Countable and uncountable sets¶

In this section, we deal with questions concerning the size of a set.

When do we say that two sets have same number of elements?

If we can find a one-to-one correspondence between two sets $A$ and $B$ then we can say that the two sets $A$ and $B$ have same number of elements.

In other words, if there exists a function $f : A \to B$ that is one-to-one and onto (hence invertible), we say that $A$ and $B$ have same number of elements.

Definition

Two sets $A$ and $B$ are said to be equivalent (denoted as $A \sim B$) if there exists a function $f : A \to B$ that is one-to-one and on to. When two sets are equivalent, we say that they have same cardinality.

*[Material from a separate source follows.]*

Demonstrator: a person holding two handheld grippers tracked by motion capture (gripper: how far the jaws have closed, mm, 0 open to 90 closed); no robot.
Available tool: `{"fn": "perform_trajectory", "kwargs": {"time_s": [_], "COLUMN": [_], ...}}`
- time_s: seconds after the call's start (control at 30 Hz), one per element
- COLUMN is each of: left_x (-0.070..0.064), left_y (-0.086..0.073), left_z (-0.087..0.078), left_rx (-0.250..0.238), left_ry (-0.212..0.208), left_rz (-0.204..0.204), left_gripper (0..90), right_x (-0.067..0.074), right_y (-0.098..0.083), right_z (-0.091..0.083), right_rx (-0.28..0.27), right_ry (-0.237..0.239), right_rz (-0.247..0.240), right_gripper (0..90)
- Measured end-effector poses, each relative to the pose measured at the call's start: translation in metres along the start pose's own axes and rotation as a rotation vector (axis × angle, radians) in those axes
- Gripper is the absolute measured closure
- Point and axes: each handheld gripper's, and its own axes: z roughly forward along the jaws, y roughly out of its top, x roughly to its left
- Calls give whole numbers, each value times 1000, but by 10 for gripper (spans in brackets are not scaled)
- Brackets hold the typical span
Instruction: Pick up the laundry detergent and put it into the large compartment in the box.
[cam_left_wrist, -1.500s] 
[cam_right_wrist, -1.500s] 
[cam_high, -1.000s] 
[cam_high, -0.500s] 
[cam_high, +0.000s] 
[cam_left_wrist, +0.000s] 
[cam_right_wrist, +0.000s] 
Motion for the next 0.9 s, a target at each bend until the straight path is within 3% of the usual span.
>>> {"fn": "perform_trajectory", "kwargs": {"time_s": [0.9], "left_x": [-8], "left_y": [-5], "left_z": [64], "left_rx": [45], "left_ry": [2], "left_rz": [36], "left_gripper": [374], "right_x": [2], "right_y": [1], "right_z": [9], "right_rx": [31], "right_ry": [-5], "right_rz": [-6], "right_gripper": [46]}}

Note that two sets may be equivalent yet not equal to each other.

ExampleEquivalent sets

The set of natural numbers $\Nat$ is equivalent to the set of integers $\ZZ$. Consider the function $f : \Nat \to \ZZ$ given by

\[\begin{split}f (n) = \left\{ \begin{array}{ll} (n - 1) / 2 & \mbox{if $n$ is odd};\\ -n / 2 & \mbox{if $n$ is even}. \end{array} \right.\end{split}\]

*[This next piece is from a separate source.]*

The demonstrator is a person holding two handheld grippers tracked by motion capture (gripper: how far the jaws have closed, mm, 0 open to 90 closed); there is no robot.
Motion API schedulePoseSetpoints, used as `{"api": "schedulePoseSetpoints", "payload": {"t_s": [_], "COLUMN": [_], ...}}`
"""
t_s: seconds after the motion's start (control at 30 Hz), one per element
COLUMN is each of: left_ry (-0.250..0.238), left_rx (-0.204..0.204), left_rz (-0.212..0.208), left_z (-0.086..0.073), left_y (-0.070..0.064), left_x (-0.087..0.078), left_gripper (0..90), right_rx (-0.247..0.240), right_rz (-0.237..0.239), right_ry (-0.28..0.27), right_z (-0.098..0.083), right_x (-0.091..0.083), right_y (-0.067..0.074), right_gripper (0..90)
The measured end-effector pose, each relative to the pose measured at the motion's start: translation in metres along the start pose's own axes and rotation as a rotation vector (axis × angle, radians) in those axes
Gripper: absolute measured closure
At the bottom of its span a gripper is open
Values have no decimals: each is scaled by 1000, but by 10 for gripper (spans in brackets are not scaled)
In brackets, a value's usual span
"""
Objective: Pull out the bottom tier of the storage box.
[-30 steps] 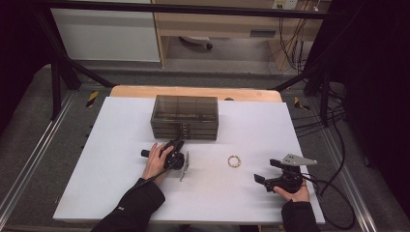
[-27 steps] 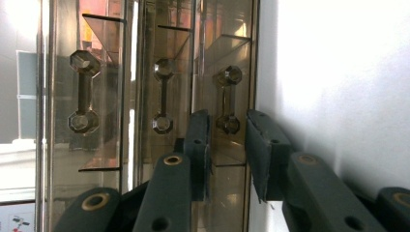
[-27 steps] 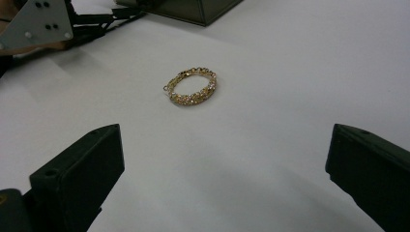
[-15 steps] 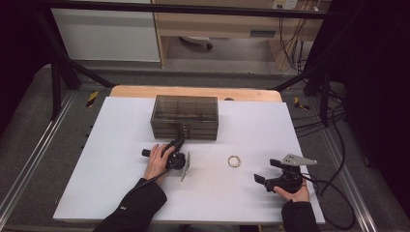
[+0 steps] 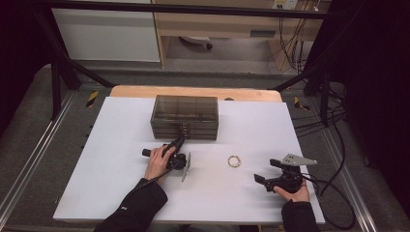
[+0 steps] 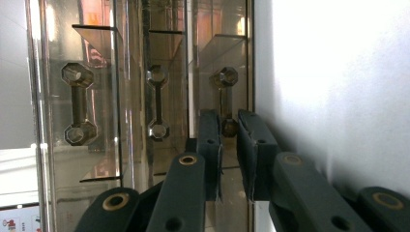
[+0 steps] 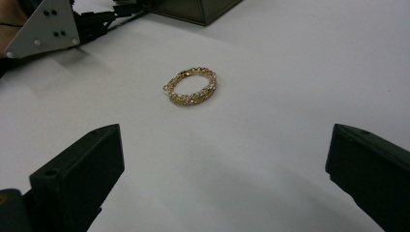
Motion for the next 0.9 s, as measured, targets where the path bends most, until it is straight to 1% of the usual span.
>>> {"api": "schedulePoseSetpoints", "payload": {"t_s": [0.3,0.6,0.77,0.8,0.83,0.87,0.9], "left_ry": [6,4,-5,-3,-24,-20,-13], "left_rx": [23,26,28,33,32,28,32], "left_rz": [13,2,-7,-5,1,-19,-30], "left_z": [0,0,0,0,1,0,-2], "left_y": [1,1,0,1,2,0,-2], "left_x": [-1,-2,-4,-6,-8,-9,-9], "left_gripper": [807,808,812,817,900,900,900], "right_rx": [-3,-2,-3,-2,-1,-3,-2], "right_rz": [-2,-1,-1,-2,-1,-1,0], "right_ry": [-1,-1,0,1,1,0,-1], "right_z": [0,0,0,0,0,0,0], "right_x": [0,-1,0,0,0,0,0], "right_y": [0,0,0,0,0,0,0], "right_gripper": [7,7,7,7,7,7,7]}}
Point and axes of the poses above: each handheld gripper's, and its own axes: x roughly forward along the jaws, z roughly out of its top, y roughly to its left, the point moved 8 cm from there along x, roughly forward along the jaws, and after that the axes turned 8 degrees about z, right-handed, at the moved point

It is easy to show that this function is one-one and on-to.
$\Nat$ is equivalent to the set of even natural numbers $E$. Consider the function $f : \Nat \to E$ given by $f(n) = 2n$. This is one-one and onto.
$\Nat$ is equivalent to the set of rational numbers $\QQ$.
The sets $\{a, b, c\}$ and $\{1,4, 9\}$ are equivalent but not equal.

Theorem

Let $A, B, C$ be sets. Then:

$A \sim A$.
If $A \sim B$, then $B \sim A$.
If $A \sim B$, and $B \sim C$, then $A \sim C$.

Thus it is an equivalence relation.

Proof

(i). Construct a function $f : A \to A$ given by $f (a) = a \Forall a \in A$. This is a one-one and onto function. Hence $A \sim A$.

(ii). It is given that $A \sim B$. Thus, there exists a function $f : A \to B$ which is one-one and onto. Thus, there exists an inverse function $g : B \to A$ which is one-one and onto. Thus, $B \sim A$.

(iii). It is given that $A \sim B$ and $B \sim C$. Thus there exist two one-one and onto functions $f : A \to B$ and $g : B \to C$. Define a function $h : A \to C$ given by $h = g \circ f$. Since composition of bijective functions is bijective , $h$ is one-one and onto. Thus, $A \sim C$.

We now look closely at the set of natural numbers $\Nat = \{1,2,3,\dots\}$.

Definition

Any subset of $\Nat$ of the form $\{1,\dots, n\}$ is called a segment of $\Nat$. $n$ is called the number of elements of the segment.

Clearly, two segments $\{1,\dots,m\}$ and $\{1,\dots,n\}$ are equivalent only if $m= n$.

Thus a proper subset of a segment cannot be equivalent to the segment.

Definition

A set that is equivalent to a segment is called a finite set.

The number of elements of a set which is equivalent to a segment is equal to the number of elements in the segment.

The empty set is also considered to be finite with zero elements.

Definition

A set that is not finite is called an infinite set.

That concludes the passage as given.